I wish to compute the integral $\int_0^\infty e^{-x^2}\text{cos}(x^2)\mathrm dx$ using complex integration techniques. I'm integrating the function $e^{-z^2}$ over the boundary of the circular sector $\{z:|z|<a, 0\leq \arg z \leq \pi/8\}$. I'm having difficulty integrating the said function over the arc, i.e. the second piece of the contour. I used the parametrization $\gamma_2(t)=ae^{it}, 0\leq t \leq \pi/8$. I think it reduces to bounding $|e^{-a^2e^{2it}}|$ but I can't seem to bound this. Any help is appreciated.

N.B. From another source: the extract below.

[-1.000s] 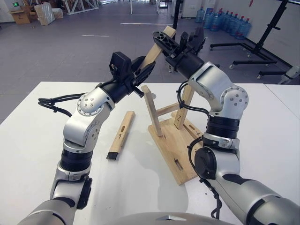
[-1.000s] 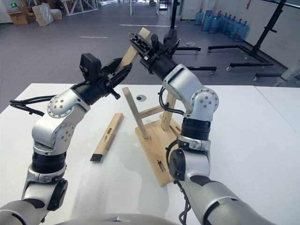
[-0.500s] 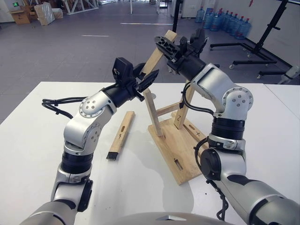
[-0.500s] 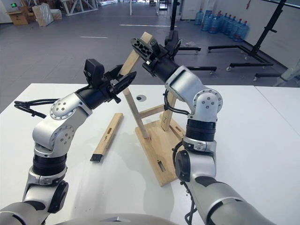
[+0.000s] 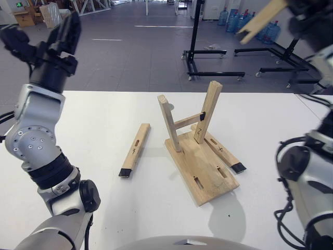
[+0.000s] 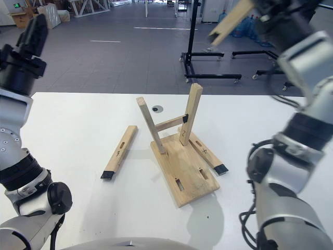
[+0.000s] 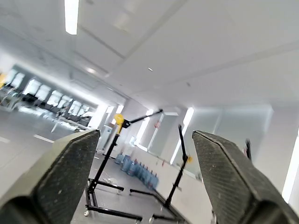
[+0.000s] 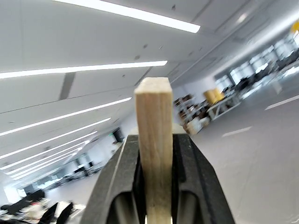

I've already looked at this:Integral of $e^{-x^2}\cos(x^2)$ using residues, but wish to proceed without considering the real parts.
Best Answer
You can use the famous Euler Integral formula related to the $\Gamma$-function. The derivation is pretty straight forward and can be completed by advanced high school students.
It states
$$\int_0^{\infty}u^{ns-1}\exp(-au^n)\cos(bu^n)du=\dfrac{\Gamma(s)}{n|p|^s}\cos (\alpha s),$$
in which $p=a+bi \implies |p|=\sqrt{a^2+b^2}$ and $\tan \alpha = \dfrac{b}{a}$.